Saturday, October 4, 2008

Choke (Theatre) - Ashleigh

I would have loved this movie at the turn of the century. I was always in the mode for nihilistic mood altering cinema. I would have found a message to carry away with me. But, since we are no longer in the glory days of pre-millennial film where apocalyptic views were the norm I feel this film misses the mark. Is this because I no longer think that way? Or could it be because the landscape of cinema is so different now that this type of film can’t be given the budget or the creative time that it takes to truly sculpt the nuances of the plot?

I vote the latter.

While the only other attempt to repackage Chuck Palahniuk’s work gleamed in its perfected anarchic dogma, Choke seems to wallow in nothingness. Was there a message for me to take away from the film? I’m not sure. When I read the novel I seem to remember the same empty moral. So perhaps the film did succeed in giving me nothing.

Victor Mancini, played masterfully by one of my favorite actors Sam Rockwell, is a sex addict. And similarly to Palahniuk’s previous protagonist, Victor attends meetings in dingy churches and VFW halls to cauterize his psychological wounds with other similarly afflicted individuals.

Many of Victor’s psychological scars were inflicted by his mother who is willowing away her remaining years in a pysch-ward. As her time approaches Victor attempts to ferret out his true origins from his mother and through this process begins to believe that he is the illegitimate child of Jesus. After reflecting on his life as a devious man he is lead to a revelation of sorts that he can be saved.

Being saved is a major theme in this work as Victor’s other main source of income is from victims of his con. Victor fakes that he is choking in an expensive restaurant and finds a sap to save his life. This sap then is given an overinflated since of power and importance and in turn they send Victor money every month to refresh the act of saving a life in their mind.
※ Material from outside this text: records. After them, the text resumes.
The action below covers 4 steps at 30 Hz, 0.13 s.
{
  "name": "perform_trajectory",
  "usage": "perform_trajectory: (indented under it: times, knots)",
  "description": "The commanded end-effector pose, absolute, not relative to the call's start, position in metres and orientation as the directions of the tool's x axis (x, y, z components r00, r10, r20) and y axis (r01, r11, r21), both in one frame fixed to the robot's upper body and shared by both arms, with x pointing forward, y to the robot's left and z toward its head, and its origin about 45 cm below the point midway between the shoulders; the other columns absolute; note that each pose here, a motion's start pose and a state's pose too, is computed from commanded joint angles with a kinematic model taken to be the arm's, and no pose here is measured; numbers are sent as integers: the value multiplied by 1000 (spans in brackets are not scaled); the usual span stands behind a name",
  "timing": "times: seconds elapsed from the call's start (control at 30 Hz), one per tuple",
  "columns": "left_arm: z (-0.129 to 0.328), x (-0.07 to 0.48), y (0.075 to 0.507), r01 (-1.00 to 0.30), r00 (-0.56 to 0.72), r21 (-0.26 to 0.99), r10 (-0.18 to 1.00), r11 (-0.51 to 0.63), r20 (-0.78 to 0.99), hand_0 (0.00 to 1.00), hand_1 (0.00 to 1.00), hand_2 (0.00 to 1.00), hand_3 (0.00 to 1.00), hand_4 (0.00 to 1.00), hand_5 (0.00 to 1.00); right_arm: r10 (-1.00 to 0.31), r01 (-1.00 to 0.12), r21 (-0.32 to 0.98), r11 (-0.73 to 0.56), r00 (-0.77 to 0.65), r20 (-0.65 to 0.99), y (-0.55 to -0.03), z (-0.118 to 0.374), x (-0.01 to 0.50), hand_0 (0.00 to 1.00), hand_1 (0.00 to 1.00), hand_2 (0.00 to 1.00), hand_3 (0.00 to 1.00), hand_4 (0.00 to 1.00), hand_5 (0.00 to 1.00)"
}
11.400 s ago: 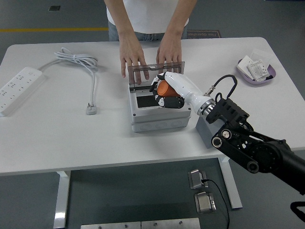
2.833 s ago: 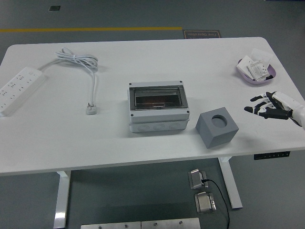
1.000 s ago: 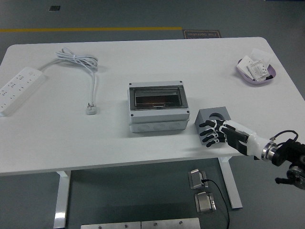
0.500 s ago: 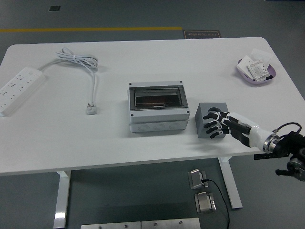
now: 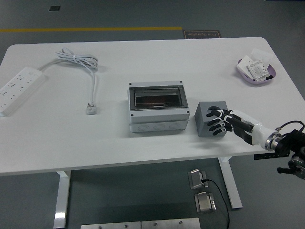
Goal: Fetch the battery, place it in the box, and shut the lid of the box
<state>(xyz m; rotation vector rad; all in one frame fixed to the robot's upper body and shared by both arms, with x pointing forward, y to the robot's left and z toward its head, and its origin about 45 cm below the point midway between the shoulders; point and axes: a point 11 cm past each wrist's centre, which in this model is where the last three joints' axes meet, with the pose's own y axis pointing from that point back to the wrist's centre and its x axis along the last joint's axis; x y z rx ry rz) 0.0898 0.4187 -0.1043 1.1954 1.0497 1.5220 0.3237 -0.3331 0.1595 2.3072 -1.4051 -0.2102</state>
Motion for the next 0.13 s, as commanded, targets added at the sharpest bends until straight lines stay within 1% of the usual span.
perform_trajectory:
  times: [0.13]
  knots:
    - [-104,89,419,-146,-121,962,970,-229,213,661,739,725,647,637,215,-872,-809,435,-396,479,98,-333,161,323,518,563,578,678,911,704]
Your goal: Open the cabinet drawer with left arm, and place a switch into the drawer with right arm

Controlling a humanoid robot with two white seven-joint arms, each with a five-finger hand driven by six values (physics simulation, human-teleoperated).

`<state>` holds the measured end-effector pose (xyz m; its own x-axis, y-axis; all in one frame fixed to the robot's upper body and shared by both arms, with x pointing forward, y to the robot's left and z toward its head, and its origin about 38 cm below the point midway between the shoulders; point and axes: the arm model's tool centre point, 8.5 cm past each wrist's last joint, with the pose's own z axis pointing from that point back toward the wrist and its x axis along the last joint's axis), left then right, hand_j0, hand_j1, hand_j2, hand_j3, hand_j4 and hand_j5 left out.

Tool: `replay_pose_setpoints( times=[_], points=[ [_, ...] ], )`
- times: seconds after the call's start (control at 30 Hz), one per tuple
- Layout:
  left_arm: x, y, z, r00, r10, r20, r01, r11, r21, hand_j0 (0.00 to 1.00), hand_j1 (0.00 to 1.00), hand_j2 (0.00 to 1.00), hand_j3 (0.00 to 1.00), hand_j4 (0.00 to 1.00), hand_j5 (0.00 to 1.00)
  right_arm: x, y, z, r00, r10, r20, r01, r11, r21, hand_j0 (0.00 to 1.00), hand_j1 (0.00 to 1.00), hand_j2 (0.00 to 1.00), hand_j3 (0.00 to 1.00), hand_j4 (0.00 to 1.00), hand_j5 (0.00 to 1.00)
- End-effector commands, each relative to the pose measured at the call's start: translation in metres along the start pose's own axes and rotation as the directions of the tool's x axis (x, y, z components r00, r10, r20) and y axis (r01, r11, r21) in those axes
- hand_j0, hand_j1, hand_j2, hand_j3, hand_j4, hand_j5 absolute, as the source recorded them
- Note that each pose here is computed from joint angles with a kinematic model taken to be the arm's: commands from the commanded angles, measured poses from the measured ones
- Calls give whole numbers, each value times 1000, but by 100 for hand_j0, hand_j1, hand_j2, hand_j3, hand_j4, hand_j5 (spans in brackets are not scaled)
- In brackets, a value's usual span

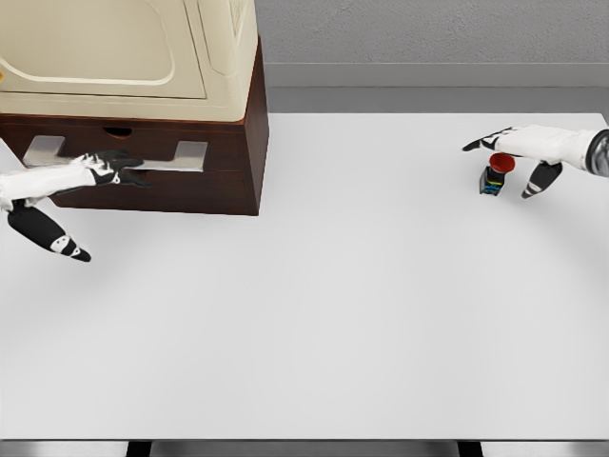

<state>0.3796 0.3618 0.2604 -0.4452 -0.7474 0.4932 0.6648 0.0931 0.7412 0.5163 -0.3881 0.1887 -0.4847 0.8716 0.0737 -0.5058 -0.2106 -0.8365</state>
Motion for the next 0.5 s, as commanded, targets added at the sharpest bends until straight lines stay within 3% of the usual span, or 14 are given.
replay_pose_setpoints(
  times=[0.0, 0.47],
  points=[
    [1, -12, -8, 1000, -3, 9, 3, 999, -42, 100, 100, 100, 100, 100, 100, -2, -1, 2, 1000, -5, -5, 5, 1000, -4, 100, 100, 100, 100, 100, 100],
    [5, -16, 0, 999, -27, 18, 29, 997, -72, 100, 100, 100, 100, 100, 100, 3, -2, -2, 1000, -3, 7, 3, 1000, -7, 100, 100, 100, 100, 100, 100]
  ],
)
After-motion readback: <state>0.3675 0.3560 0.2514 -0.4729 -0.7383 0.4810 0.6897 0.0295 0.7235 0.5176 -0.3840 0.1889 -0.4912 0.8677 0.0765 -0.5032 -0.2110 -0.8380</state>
Victor reflects after his revelation of his birthright that Jesus didn’t start his good works till he was thirty-three – so why can’t he turn it all around? Though, as the delusion comes crashing down and Victor discovers he was actually abducted from his true family by his now dying mother Victor faces the dilemma of change. He may not be the child of the Christ, but that doesn’t mean he can’t remain a decent human.

The plot seems rather tame as I write it out. And while Palahniuk’s signature oversaturated themes of sex and grit abound the plot does seem that simple. Was I looking for too much from Palahniuk? Was this simply a story of self redemption? Possibly. But I could do with more of Palahniuk’s work.

5 out of 10: Palahniuk’s story is told with marginal success. But it isn’t something I would rush out to see.